◆ Exercise
Transcribe only part of the material below: the lines from the one containing "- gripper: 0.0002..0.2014" through the one containing "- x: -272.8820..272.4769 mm", inclusive, exactly as written.

━━━━━━━━━━

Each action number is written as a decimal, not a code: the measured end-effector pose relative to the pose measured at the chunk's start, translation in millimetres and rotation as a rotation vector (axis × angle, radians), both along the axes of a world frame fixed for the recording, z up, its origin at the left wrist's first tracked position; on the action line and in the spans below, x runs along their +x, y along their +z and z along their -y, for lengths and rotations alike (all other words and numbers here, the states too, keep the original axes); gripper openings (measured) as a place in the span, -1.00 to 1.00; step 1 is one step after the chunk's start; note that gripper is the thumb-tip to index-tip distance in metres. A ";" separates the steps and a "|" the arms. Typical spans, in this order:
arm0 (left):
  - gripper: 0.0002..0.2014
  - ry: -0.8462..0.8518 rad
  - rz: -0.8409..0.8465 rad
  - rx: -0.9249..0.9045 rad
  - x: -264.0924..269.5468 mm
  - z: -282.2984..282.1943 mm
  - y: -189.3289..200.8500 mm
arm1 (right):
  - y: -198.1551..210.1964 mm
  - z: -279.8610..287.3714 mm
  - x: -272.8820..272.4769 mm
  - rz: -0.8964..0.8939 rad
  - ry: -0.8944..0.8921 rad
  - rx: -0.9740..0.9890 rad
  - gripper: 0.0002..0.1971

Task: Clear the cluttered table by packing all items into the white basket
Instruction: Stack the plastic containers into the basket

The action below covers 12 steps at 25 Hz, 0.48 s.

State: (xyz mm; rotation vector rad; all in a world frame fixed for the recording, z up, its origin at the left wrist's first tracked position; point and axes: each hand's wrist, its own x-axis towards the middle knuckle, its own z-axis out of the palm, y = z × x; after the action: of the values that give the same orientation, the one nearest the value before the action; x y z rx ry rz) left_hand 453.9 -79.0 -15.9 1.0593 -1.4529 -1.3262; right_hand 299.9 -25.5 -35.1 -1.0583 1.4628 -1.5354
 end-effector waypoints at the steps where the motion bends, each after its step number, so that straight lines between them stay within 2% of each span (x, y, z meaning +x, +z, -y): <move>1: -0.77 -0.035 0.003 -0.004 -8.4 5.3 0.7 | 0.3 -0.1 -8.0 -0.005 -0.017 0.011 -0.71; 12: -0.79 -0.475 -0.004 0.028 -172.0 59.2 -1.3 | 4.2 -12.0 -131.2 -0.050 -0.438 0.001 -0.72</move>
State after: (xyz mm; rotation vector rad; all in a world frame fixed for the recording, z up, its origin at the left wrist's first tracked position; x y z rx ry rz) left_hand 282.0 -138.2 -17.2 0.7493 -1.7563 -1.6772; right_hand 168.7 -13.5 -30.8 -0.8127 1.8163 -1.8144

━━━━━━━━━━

◆ Written solution
  - gripper: 0.0002..0.2014
  - ry: -0.8462..0.8518 rad
  - rz: -0.8409..0.8465 rad
  - rx: -0.9249..0.9045 rad
  - x: -264.0924..269.5468 mm
  - z: -282.2984..282.1943 mm
  - y: -189.3289..200.8500 mm
arm1 (right):
  - y: -198.1551..210.1964 mm
  - z: -279.8610..287.3714 mm
  - x: -272.8820..272.4769 mm

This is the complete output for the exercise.